Des constances historiques comme thèmes 

À travers ses chansons et ses œuvres intemporelles, le groupe Mahaleo a abordé de nombreuses thématiques qui sont familières au Malgache lambda. L’on retrouve souvent le thème de la pauvreté croissante et de la stagnation économique (Katmi, Kalon’ny mahantra, Ray sy zanaka, Mosary sy lagaly, Nofy) dans leurs chansons, tout comme les autres préoccupations sociétales comme la prostitution (Volasoa, Eva, Kala Zakilinina), le chômage (Mitady kandra, Tsy an’asa) ou l’injustice (Tsindry hazo lena, Patrò).

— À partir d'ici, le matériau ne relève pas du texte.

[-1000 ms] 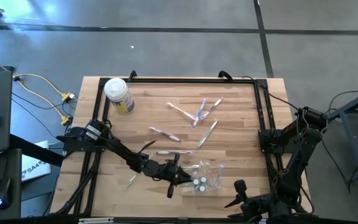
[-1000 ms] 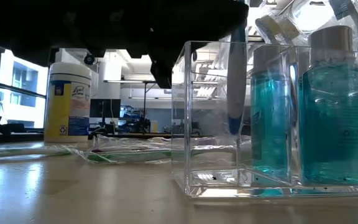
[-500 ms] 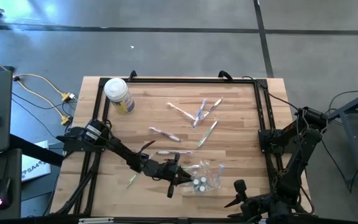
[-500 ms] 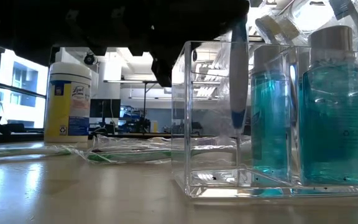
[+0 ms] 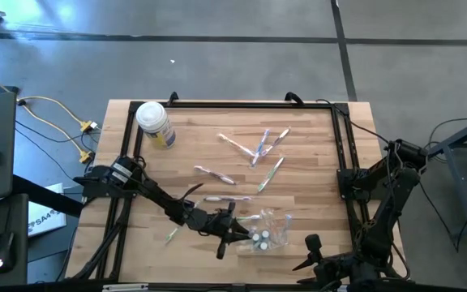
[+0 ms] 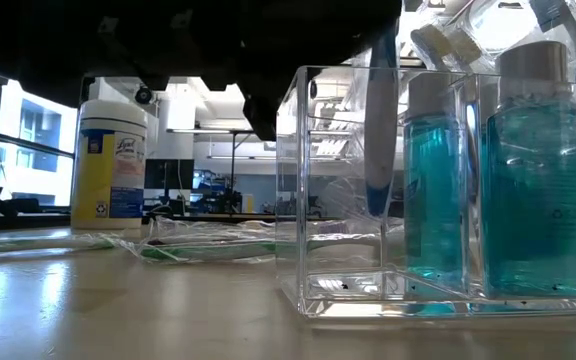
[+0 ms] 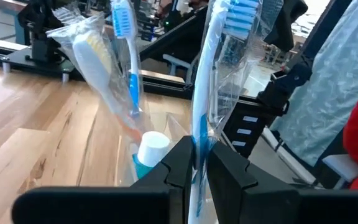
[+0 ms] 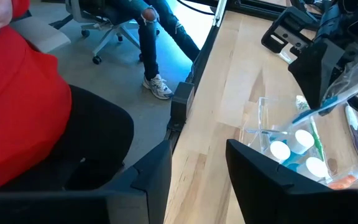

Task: Pick & Place toothbrushing station
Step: Put the left blue toothbrush into the transparent bin

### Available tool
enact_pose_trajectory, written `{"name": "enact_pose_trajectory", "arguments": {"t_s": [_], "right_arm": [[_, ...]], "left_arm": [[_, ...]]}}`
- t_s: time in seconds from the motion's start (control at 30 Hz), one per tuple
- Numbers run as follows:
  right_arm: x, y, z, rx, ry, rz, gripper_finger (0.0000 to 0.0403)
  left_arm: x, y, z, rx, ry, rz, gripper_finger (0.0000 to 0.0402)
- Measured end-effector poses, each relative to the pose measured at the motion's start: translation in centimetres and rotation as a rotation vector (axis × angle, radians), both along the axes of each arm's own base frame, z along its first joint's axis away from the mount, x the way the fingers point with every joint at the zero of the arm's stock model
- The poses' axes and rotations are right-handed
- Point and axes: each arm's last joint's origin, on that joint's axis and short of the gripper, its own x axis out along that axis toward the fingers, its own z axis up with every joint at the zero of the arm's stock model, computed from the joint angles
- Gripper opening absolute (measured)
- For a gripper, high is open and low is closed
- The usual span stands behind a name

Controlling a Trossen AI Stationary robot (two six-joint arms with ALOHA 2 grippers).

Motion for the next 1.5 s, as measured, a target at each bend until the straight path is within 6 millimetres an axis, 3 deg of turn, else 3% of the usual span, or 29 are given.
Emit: {"name": "enact_pose_trajectory", "arguments": {"t_s": [0.23,0.5,0.67,1.5], "right_arm": [[0.0,0.0,0.0,0.0,0.0,0.0,0.0146],[0.0,0.0,0.0,0.0,0.0,0.0,0.0146],[0.0,0.0,0.0,0.0,0.0,0.0,0.0146],[0.01,0.0,-0.02,-0.001,0.001,0.0,0.0146]], "left_arm": [[0.01,0.01,-0.01,0.0,0.001,0.0,0.0051],[0.01,0.04,0.08,-0.004,-0.007,0.009,0.0138],[0.01,0.06,0.07,0.004,-0.008,0.015,0.0168],[-0.09,0.45,0.54,0.208,0.003,0.125,0.0173]]}}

Les domaines public et institutionnel ne sont pas épargnés comme la corruption, le népotisme, la mauvaise gouvernance et le pillage des ressources naturelles (Ministra, Tontolo iainana, Aomby, Mpanao politika), l’état de non-droit (Fanjakana loham-boto, Fa ny fanjakana angamba no adaladala, iza no mahalala), l’impunité (Ny marina, Mpanao politika) ou encore le raiamandrenisme des élus et des gouvernants (« Manao azafady amin’ny ray aman-dreny fa vita teo re ny amin’ity »).

Les gouvernants se retrouvent bien souvent dans le viseur des chansons de Mahaleo. Ils sont critiqués pour la démagogie et le non-respect des paroles données (Bemolanga, Ambohikobaka, Ho aiza), les pratiques dépassées d’antan et leur instrumentalisation (Rivotra, Ambodibonara), le manque de vision et d’idéologie des gouvernants (Hiara-hiakatra sa hiara-hidina, Mazava atsinanana), la répression violente (Ramiaramila, Notifiriny ireo namanay, Renin-dRainivoanjo), l’insécurité grandissante (Aomby, Tonga ny alina), les approches top-down (Kara borosy, Aza manadino anay, Ambohikobaka). Des valeurs chères à la société malgache sont égratignées avec objectivité par les Mahaleo, à l’image du fihavanana « intéressé » des Malgaches (Raha mila fanampiana). Dans l’ensemble, ces constantes historiques et sociales sont encore valables en 2017.